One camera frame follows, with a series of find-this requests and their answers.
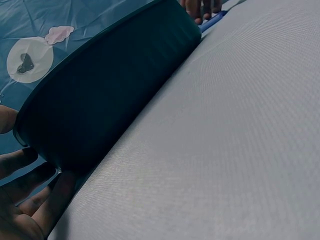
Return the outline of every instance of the hand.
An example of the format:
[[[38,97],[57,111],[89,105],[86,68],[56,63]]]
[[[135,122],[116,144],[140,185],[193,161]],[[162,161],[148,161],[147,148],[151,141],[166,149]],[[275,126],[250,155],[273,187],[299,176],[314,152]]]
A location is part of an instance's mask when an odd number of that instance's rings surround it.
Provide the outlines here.
[[[0,134],[13,128],[16,117],[17,111],[0,105]],[[0,179],[37,158],[38,154],[32,148],[0,155]],[[55,168],[46,162],[0,187],[1,240],[47,239],[73,196],[75,176],[70,172],[62,173],[38,194],[20,202],[55,172]]]
[[[203,2],[203,16],[201,16],[201,1]],[[200,25],[203,18],[208,20],[211,18],[211,12],[217,14],[221,11],[222,0],[213,0],[213,8],[211,10],[211,0],[181,0],[180,4],[185,8],[186,12],[193,17],[196,24]]]

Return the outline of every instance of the bowl rim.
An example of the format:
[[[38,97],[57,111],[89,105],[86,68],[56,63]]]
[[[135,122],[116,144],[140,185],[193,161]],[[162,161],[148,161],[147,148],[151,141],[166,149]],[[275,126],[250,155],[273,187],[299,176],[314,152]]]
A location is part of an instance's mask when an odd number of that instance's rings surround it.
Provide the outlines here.
[[[116,21],[115,23],[111,24],[101,32],[99,32],[97,35],[93,36],[91,39],[89,39],[87,42],[85,42],[83,45],[81,45],[79,48],[74,50],[71,54],[69,54],[67,57],[65,57],[62,61],[60,61],[54,68],[52,68],[39,82],[39,84],[32,90],[30,95],[26,98],[24,101],[20,111],[18,112],[18,115],[16,117],[16,121],[12,130],[13,136],[15,139],[23,146],[28,147],[28,145],[23,141],[23,139],[20,137],[18,129],[20,126],[20,123],[28,110],[28,107],[32,104],[35,96],[38,94],[39,91],[46,85],[48,81],[50,81],[54,76],[62,70],[65,66],[68,65],[69,62],[71,62],[74,58],[79,56],[82,52],[84,52],[86,49],[88,49],[90,46],[92,46],[96,41],[101,39],[102,37],[105,37],[106,35],[112,34],[112,32],[118,28],[120,28],[123,24],[126,24],[128,20],[131,20],[132,18],[136,17],[138,14],[148,10],[149,8],[158,5],[162,2],[175,2],[177,0],[153,0],[152,2],[147,3],[146,5],[138,8],[137,10],[129,13],[125,17],[121,18],[120,20]]]

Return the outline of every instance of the white circle print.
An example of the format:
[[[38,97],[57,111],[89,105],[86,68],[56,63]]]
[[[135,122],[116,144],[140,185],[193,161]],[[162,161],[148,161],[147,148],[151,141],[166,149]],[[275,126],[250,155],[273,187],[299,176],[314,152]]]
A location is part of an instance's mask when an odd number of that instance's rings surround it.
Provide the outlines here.
[[[44,38],[21,38],[8,54],[6,69],[16,82],[30,84],[45,76],[53,61],[53,48]]]

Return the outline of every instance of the pink cloud print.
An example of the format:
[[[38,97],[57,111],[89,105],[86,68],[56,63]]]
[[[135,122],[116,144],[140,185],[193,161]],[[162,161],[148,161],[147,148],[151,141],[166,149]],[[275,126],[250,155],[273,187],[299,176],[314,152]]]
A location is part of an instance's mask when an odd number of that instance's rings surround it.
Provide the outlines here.
[[[54,26],[50,28],[49,34],[44,37],[49,45],[63,42],[75,30],[73,26]]]

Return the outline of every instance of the fingernail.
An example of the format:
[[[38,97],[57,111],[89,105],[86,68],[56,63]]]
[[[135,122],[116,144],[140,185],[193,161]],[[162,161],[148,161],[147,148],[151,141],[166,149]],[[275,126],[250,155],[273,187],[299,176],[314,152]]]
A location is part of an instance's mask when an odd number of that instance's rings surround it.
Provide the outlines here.
[[[38,158],[38,153],[32,147],[27,147],[22,149],[24,155],[30,160],[36,160]]]

→ What is expected
Please return the whole listing exactly. Do not copy its images.

→ Solution for this exercise
One camera frame follows, with a series of find-this requests and their answers.
Return the outline of every instance of the hand.
An example of the format:
[[[38,97],[57,111],[89,105],[86,68],[56,63]]]
[[[135,122],[116,144],[140,185],[193,161]],[[162,161],[148,161],[147,148],[151,141],[166,149]],[[275,126],[250,155],[273,187],[299,176],[314,152]]]
A location is part of an instance's mask when an odd number of that instance's rings surround it.
Provide the outlines here.
[[[0,134],[13,128],[16,117],[17,111],[0,105]],[[0,179],[37,158],[38,154],[32,148],[0,155]],[[55,168],[46,162],[0,187],[1,240],[47,239],[73,196],[75,176],[70,172],[62,173],[38,194],[20,202],[55,172]]]
[[[203,2],[203,16],[201,16],[201,1]],[[200,25],[203,18],[208,20],[211,18],[211,12],[217,14],[221,11],[222,0],[213,0],[213,8],[211,10],[211,0],[181,0],[180,4],[185,8],[186,12],[193,17],[196,24]]]

Return the outline of every instance of the bowl rim.
An example of the format:
[[[38,97],[57,111],[89,105],[86,68],[56,63]]]
[[[135,122],[116,144],[140,185],[193,161]],[[162,161],[148,161],[147,148],[151,141],[166,149]],[[275,126],[250,155],[273,187],[299,176],[314,152]]]
A location is part of an instance's mask when an odd number of that instance's rings surround it.
Provide the outlines here.
[[[116,21],[115,23],[111,24],[101,32],[99,32],[97,35],[93,36],[91,39],[89,39],[87,42],[85,42],[83,45],[81,45],[79,48],[74,50],[71,54],[69,54],[67,57],[65,57],[62,61],[60,61],[54,68],[52,68],[39,82],[39,84],[32,90],[30,95],[26,98],[24,101],[20,111],[18,112],[18,115],[16,117],[16,121],[12,130],[13,136],[15,139],[23,146],[28,147],[28,145],[23,141],[23,139],[20,137],[18,129],[20,126],[20,123],[28,110],[28,107],[32,104],[35,96],[38,94],[39,91],[46,85],[48,81],[50,81],[54,76],[62,70],[65,66],[68,65],[69,62],[71,62],[74,58],[79,56],[82,52],[84,52],[86,49],[88,49],[90,46],[92,46],[96,41],[101,39],[102,37],[105,37],[106,35],[112,34],[112,32],[118,28],[120,28],[123,24],[126,24],[128,20],[131,20],[132,18],[136,17],[138,14],[148,10],[149,8],[158,5],[162,2],[175,2],[177,0],[153,0],[152,2],[147,3],[146,5],[138,8],[137,10],[129,13],[125,17],[121,18],[120,20]]]

Return the outline of every instance of the white circle print.
An example of the format:
[[[38,97],[57,111],[89,105],[86,68],[56,63]]]
[[[135,122],[116,144],[140,185],[193,161]],[[162,161],[148,161],[147,148],[151,141],[166,149]],[[275,126],[250,155],[273,187],[299,176],[314,152]]]
A location is part of an instance's mask when an odd number of that instance's rings surround it.
Provide the outlines here.
[[[44,38],[21,38],[8,54],[6,69],[16,82],[30,84],[45,76],[53,61],[53,48]]]

Return the outline of every instance of the pink cloud print.
An example of the format:
[[[38,97],[57,111],[89,105],[86,68],[56,63]]]
[[[135,122],[116,144],[140,185],[193,161]],[[162,161],[148,161],[147,148],[151,141],[166,149]],[[275,126],[250,155],[273,187],[299,176],[314,152]]]
A location is part of an instance's mask when an odd number of that instance's rings surround it.
Provide the outlines here.
[[[54,26],[50,28],[49,34],[44,37],[49,45],[63,42],[75,30],[73,26]]]

Return the outline of every instance of the fingernail.
An example of the format:
[[[38,97],[57,111],[89,105],[86,68],[56,63]]]
[[[135,122],[116,144],[140,185],[193,161]],[[162,161],[148,161],[147,148],[151,141],[166,149]],[[275,126],[250,155],[273,187],[299,176],[314,152]]]
A location is part of an instance's mask when an odd number of that instance's rings surround it.
Provide the outlines here.
[[[38,158],[38,153],[32,147],[27,147],[22,149],[24,155],[30,160],[36,160]]]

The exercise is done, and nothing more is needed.